• [Your objective]
All lines of the entries with "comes" in them must be listed.

• [Data records]
=-=-=
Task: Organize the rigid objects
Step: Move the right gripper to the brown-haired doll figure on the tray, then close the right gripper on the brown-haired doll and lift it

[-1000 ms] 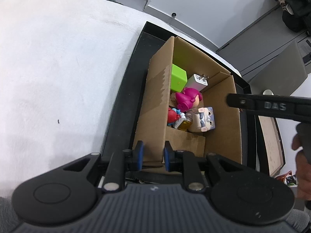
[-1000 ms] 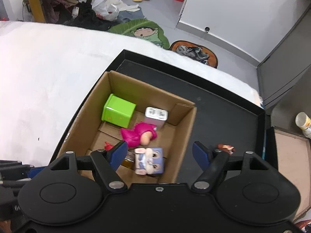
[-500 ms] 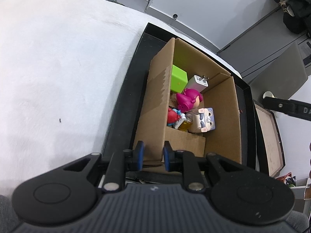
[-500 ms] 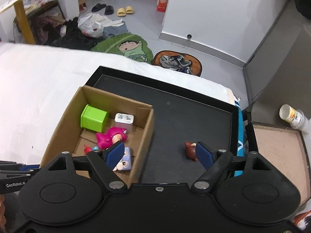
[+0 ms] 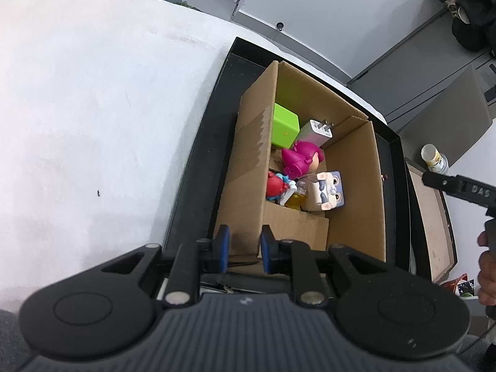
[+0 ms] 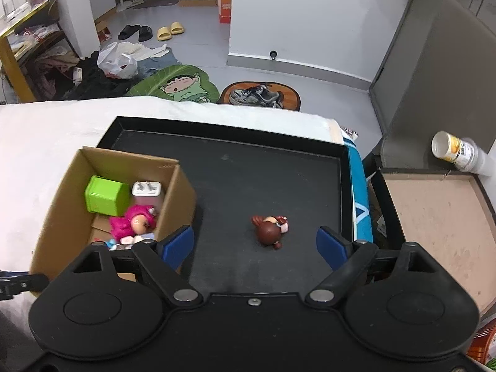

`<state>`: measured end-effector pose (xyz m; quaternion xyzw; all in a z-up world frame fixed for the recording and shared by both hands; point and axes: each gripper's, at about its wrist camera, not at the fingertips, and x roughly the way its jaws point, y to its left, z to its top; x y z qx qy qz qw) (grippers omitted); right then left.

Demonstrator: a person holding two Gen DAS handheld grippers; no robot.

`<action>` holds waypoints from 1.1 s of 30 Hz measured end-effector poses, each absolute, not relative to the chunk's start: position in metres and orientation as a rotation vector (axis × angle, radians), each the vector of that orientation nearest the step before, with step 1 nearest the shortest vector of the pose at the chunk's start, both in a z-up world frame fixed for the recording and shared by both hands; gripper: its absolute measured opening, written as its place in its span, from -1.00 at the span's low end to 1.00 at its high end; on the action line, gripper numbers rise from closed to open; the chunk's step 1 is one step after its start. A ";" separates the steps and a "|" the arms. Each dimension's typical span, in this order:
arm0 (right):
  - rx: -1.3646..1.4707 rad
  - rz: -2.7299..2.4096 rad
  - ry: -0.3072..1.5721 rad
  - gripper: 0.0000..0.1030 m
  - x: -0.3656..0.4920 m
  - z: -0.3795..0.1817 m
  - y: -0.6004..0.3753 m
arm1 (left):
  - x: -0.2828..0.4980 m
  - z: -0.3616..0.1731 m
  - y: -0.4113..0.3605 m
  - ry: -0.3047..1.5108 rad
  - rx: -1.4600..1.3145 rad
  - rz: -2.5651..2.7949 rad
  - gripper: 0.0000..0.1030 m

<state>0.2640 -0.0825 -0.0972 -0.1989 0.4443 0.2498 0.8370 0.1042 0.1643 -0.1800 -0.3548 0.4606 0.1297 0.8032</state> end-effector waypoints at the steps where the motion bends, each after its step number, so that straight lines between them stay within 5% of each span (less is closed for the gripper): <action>1: -0.414 0.524 0.945 0.69 0.267 -0.101 -0.085 | 0.104 -0.180 0.164 0.987 -0.760 0.276 -0.62; 18: -0.403 0.480 1.042 0.66 0.316 -0.149 -0.078 | 0.107 -0.180 0.162 0.999 -0.741 0.271 -0.62; 33: -0.447 0.452 1.101 0.34 0.330 -0.187 -0.060 | 0.106 -0.180 0.164 1.006 -0.739 0.277 -0.62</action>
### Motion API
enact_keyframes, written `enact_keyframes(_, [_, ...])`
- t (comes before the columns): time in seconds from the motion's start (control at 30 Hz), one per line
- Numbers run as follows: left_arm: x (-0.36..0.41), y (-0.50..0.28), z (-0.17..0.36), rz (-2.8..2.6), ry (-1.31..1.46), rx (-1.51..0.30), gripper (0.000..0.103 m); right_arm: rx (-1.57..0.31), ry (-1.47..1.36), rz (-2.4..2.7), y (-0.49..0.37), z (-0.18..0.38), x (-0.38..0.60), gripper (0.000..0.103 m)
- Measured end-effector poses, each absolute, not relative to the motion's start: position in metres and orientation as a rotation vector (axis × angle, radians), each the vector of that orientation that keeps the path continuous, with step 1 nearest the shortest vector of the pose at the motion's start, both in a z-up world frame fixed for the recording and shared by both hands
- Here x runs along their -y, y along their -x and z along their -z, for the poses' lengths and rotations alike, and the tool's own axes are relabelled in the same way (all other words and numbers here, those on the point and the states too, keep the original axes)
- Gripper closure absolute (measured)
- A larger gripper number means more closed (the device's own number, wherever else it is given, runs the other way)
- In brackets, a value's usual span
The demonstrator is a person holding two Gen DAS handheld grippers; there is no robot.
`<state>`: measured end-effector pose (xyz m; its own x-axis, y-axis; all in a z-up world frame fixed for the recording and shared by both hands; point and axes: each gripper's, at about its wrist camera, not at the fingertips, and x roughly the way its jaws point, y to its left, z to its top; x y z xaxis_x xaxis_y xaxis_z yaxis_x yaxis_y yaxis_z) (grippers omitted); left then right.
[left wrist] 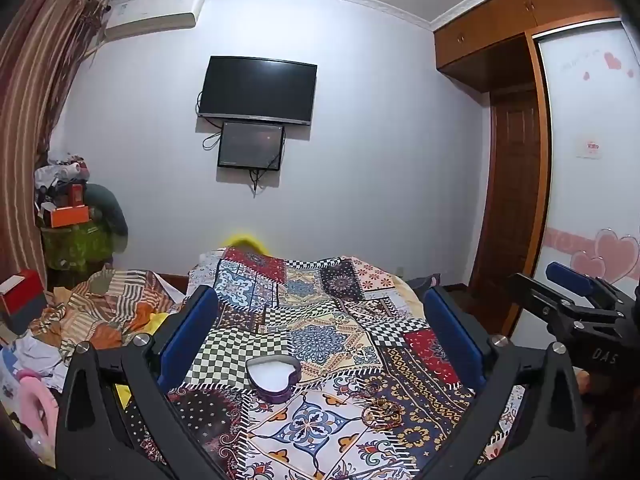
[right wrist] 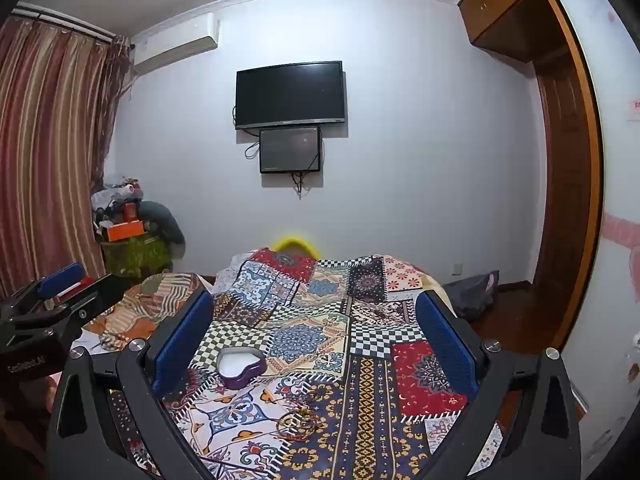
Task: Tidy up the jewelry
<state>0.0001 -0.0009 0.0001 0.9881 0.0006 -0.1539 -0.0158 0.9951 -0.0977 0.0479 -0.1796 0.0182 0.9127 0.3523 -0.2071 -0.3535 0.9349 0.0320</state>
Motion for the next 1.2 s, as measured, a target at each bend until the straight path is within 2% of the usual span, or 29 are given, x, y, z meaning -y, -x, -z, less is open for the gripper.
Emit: enact_keyframes(1.2, [0.003,-0.002,0.001,-0.003,0.075,-0.168,0.000,-0.230,0.005,-0.367,-0.048,-0.016,0.175,0.003])
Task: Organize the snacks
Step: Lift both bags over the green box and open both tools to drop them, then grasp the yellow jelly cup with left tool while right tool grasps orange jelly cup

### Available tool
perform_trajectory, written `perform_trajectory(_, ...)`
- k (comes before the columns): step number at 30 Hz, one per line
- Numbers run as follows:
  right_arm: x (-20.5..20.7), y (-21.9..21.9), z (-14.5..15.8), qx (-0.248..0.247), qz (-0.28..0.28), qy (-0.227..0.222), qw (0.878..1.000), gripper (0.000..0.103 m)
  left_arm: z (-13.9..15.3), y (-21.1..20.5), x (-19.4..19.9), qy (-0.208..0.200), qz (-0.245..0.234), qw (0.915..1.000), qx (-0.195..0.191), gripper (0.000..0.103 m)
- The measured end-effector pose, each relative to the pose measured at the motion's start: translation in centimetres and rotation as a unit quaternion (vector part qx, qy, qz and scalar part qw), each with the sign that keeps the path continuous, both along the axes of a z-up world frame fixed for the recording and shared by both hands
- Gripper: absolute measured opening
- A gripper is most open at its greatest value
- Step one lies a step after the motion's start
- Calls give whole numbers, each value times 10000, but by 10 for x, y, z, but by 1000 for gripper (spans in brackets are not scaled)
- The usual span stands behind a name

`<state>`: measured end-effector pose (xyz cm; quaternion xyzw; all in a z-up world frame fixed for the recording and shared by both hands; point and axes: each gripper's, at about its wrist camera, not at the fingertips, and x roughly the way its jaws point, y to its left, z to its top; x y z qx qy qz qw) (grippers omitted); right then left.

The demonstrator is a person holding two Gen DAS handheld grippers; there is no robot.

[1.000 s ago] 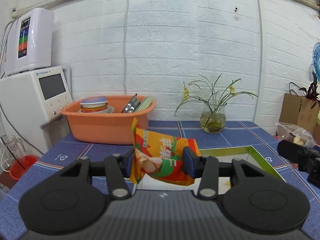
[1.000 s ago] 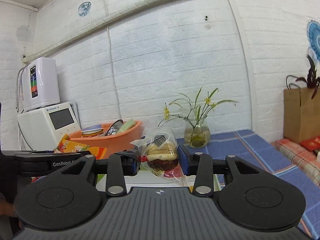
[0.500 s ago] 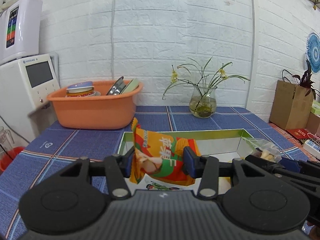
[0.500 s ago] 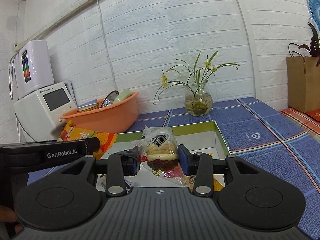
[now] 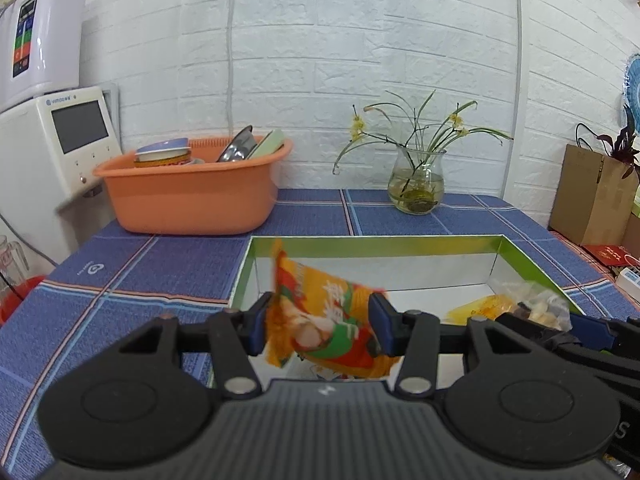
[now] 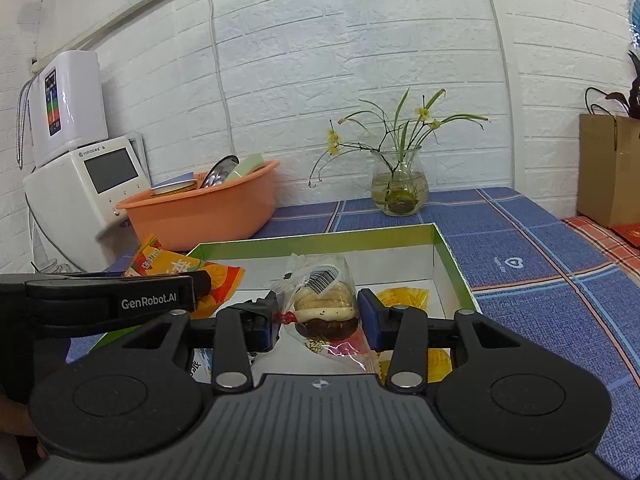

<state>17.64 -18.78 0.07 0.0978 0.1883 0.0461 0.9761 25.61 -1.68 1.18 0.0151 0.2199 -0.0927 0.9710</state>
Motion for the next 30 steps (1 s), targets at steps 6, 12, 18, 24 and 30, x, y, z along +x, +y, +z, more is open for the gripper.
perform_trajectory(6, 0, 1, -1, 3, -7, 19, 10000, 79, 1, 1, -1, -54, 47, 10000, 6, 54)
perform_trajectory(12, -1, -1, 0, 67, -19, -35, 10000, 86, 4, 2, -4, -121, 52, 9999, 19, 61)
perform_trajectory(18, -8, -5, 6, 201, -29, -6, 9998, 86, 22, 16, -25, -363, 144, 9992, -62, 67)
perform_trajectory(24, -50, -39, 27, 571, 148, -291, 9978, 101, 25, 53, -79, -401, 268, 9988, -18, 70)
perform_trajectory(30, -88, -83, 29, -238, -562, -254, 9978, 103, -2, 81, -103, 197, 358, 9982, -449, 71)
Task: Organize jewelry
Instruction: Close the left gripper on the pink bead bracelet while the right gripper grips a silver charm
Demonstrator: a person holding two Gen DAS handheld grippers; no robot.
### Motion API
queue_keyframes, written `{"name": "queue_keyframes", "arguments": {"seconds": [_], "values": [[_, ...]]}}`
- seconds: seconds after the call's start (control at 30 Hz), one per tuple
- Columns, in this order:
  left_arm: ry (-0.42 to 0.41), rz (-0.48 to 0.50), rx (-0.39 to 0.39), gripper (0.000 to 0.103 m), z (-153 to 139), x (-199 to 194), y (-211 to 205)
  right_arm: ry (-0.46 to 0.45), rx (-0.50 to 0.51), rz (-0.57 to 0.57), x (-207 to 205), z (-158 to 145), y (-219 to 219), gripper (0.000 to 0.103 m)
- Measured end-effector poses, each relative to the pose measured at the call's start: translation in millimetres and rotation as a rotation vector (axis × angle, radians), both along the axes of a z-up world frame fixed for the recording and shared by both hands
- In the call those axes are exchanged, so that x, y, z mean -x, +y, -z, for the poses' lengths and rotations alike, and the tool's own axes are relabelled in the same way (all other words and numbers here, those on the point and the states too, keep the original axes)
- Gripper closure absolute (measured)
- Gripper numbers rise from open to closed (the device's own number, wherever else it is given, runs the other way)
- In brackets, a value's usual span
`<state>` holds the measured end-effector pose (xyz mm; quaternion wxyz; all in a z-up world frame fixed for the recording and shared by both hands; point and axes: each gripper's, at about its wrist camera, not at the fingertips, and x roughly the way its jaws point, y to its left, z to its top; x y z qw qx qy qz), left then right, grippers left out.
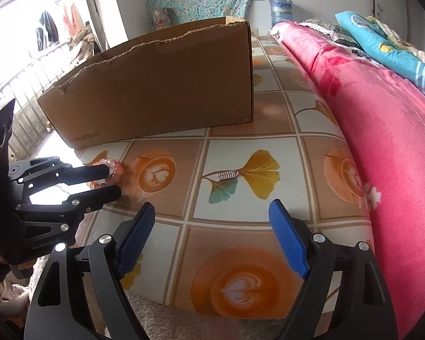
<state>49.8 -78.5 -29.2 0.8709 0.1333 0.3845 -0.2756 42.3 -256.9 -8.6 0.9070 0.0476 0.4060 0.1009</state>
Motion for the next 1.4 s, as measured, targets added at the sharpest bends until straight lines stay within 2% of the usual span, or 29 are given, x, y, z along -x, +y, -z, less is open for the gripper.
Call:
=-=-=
• [Result of this exercise]
- t (comes before the columns): time in seconds from the motion's start (control at 30 Hz), one per line
- k (comes before the columns): step number at 30 Hz, one per line

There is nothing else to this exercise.